Welcome to the recap of Day 2 of GEO’s 2018 National Conference! Today was filled with breakout sessions, short talks and a plenary on the urgency for our sector to address racial inequity in equcation. We’re fortunate to have Nell Edgington from Social Velocity coordinating these great recap blogs. So, if you missed something during the day or you aren’t able to join us in person in San Francisco, check out today’s recap by Sean Thomas-Breitfeld, co-director of the Building Movement Project.
If Monday’s plenary inspired us to dream about GEO’s 2038 vision, the discussion during Tuesday’s lunch snapped us back to the fierce urgency of now. When John Funabiki – a Professor of Journalism at San Francisco State University and Executive Director of Renaissance Journalism and Storytelling Center – interviewed Nikole Hannah-Jones – the award-winning investigative journalist who was named a 2017 MacArthur Genius Grant fellow – their conversation challenged all of us to confront our complicity in maintaining racial inequity in these troubling times.
Nikole’s 2016 article about choosing a school for her daughter in New York City’s segregated school district highlighted the systemic factors that keep our nation’s schools separate and unequal.
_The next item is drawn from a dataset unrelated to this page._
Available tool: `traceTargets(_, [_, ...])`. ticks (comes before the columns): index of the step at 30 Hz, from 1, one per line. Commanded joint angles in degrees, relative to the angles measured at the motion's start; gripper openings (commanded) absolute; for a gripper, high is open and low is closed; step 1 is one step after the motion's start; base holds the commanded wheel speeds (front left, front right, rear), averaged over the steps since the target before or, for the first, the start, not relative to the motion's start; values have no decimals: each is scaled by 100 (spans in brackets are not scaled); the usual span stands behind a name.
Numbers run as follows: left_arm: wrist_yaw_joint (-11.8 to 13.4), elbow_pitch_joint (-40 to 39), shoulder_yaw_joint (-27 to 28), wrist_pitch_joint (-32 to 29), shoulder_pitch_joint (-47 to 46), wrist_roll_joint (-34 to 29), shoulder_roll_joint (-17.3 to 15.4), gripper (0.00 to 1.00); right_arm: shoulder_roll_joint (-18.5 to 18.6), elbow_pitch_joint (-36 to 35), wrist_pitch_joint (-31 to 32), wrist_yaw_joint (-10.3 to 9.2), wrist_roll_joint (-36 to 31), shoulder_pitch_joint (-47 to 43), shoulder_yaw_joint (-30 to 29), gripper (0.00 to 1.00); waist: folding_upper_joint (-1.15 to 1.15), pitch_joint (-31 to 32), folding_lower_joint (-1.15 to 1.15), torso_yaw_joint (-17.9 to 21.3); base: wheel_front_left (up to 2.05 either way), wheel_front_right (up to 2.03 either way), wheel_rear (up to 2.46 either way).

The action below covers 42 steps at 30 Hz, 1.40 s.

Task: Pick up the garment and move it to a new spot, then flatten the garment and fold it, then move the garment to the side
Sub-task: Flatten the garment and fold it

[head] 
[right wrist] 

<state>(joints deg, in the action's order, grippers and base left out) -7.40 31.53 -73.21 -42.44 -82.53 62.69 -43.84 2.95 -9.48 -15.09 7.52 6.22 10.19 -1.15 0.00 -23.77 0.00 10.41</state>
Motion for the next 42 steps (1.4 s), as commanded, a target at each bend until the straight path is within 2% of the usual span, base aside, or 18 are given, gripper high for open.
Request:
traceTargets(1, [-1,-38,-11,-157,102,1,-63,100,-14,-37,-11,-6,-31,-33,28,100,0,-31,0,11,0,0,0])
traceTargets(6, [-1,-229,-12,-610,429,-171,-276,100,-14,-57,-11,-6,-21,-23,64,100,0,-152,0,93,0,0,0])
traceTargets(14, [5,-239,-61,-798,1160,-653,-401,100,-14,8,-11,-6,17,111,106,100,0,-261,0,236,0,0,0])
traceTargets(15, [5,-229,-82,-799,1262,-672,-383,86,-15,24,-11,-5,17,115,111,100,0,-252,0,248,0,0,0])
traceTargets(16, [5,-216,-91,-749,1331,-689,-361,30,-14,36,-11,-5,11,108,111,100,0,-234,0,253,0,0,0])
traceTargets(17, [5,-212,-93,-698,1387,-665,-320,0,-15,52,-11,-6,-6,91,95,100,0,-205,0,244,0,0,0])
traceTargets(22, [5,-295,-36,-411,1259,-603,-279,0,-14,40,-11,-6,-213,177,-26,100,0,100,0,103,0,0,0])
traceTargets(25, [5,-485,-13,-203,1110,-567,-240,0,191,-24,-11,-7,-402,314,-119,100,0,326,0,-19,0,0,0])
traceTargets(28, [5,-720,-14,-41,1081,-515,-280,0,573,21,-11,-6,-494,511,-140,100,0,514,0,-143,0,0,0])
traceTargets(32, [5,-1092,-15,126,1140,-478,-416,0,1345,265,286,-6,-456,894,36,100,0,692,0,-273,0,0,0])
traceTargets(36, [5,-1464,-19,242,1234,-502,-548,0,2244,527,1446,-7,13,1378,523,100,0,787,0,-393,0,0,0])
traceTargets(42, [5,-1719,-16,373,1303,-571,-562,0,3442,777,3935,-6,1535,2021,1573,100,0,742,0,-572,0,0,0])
But the article also zeroed in on how the personal choices made by middle-class parents – like Nikole and her husband – reveal that even though people may say they want “equality for all,” their choices indicate that what they really want is advantage for their own children.
Nikole warned that her job was to hold a mirror up and make people uncomfortable, and I wondered how much discomfort people were feeling as she spoke critically about funder-driven education reforms over the past decade. She said that too often funding decisions failed to deal with the root of the problem with public schools: segregation.
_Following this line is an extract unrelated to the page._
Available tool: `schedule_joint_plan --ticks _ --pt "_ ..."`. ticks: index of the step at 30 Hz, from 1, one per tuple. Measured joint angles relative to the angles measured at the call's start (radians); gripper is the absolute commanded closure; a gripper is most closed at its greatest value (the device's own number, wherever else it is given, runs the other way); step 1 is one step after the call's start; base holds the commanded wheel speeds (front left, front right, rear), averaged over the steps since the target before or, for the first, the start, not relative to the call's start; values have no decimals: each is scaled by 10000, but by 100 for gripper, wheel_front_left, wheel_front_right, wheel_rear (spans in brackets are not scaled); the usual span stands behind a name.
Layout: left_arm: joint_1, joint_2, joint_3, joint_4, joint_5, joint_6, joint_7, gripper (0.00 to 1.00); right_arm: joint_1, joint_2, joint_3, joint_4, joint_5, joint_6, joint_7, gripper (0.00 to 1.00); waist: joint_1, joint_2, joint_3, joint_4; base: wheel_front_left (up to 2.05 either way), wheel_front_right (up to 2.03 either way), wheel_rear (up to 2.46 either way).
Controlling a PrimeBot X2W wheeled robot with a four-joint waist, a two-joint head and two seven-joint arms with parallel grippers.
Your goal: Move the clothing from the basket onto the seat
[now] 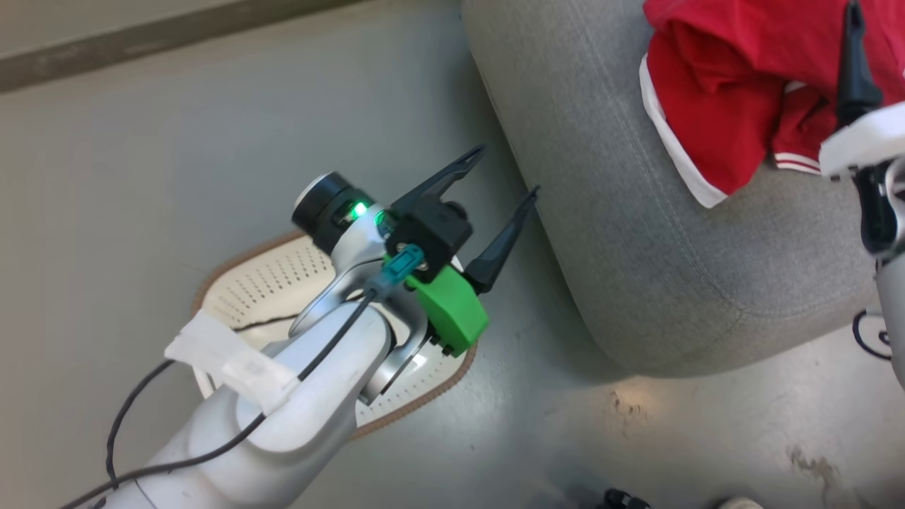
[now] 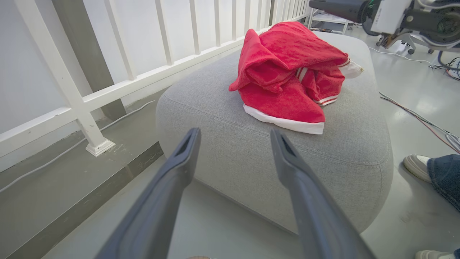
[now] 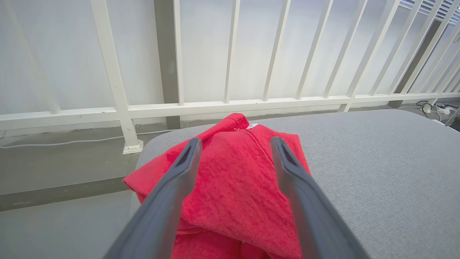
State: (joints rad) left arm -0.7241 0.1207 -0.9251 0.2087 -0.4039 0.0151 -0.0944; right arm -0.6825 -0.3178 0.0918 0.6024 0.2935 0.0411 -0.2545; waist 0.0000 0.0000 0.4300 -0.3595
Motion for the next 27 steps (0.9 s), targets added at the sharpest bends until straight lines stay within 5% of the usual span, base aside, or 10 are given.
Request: schedule_joint_plan --ticks 14,27 --pt "1034 44 1089 617 -696 596 -968 0 1673 -165 -387 -2130 -407 -96 0 0 -1 0 -1268 877 0 0 0" --pt "2430 798 3039 1001 -1007 1014 -1367 0 3180 219 -222 -3559 -594 -257 0 0 -1 0 -2347 2376 0 0 0"
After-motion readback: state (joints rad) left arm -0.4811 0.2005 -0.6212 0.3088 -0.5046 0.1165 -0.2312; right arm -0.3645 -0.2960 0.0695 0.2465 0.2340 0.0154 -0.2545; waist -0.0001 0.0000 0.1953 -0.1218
With school districts across the country abandoning desegregation initiatives – in the form of bussing programs to take kids to schools outside of their neighborhoods – many schools are just as segregated as they were before the landmark Supreme Court ruling on Brown v. Board of Education. In arguing for integration, Nikole said that the goal is not to have white kids and kids of color sitting next to each other in class, as if proximity magically makes kids smarter or better. Integration is a pragmatic strategy for ensuring that white parents and the government invest the same level of resources in schools with kids of color as they do in majority white schools. She reminded us of the lesson learned six decades ago: “separate but equal is not equal.” So for schools to be equal, we can’t keep them separated by race.
Earlier this year, my organization analyzed data from our survey of over 4,000 nonprofit staff about the nonprofit racial leadership gap, paying special attention to the respondents from California in this third report in our Race to Lead series. When we looked at the CEOs in our sample, we realized that half of the leaders of color were running organizations that they categorized as identity-based groups focused on communities of color, whereas two-thirds of white leaders didn’t categorize their organizations as identity-based groups at all. This data suggests that we have segregation in the nonprofit sector too.
While we certainly need to take steps to diversify historically white nonprofit institutions, I also want to affirm the critical role of people of color identity-based organizations. As someone who worked most of my career in identity-based advocacy and organizing groups, I know that those organizations are great places to work, support the leadership development of staff of color, and make critical change in the communities most impacted by systemic and structural racism.
The problem is not that leaders of color work in identity-based organizations, the problem is that those organizations don’t get the same level of investment. Roughly three-quarters of CEOs of color in our sample agreed that organizations led by people of color have a harder time fundraising than similar organizations with white leaders, only a third of white leaders indicated that they were aware of this phenomenon. Separate but equal is not equal.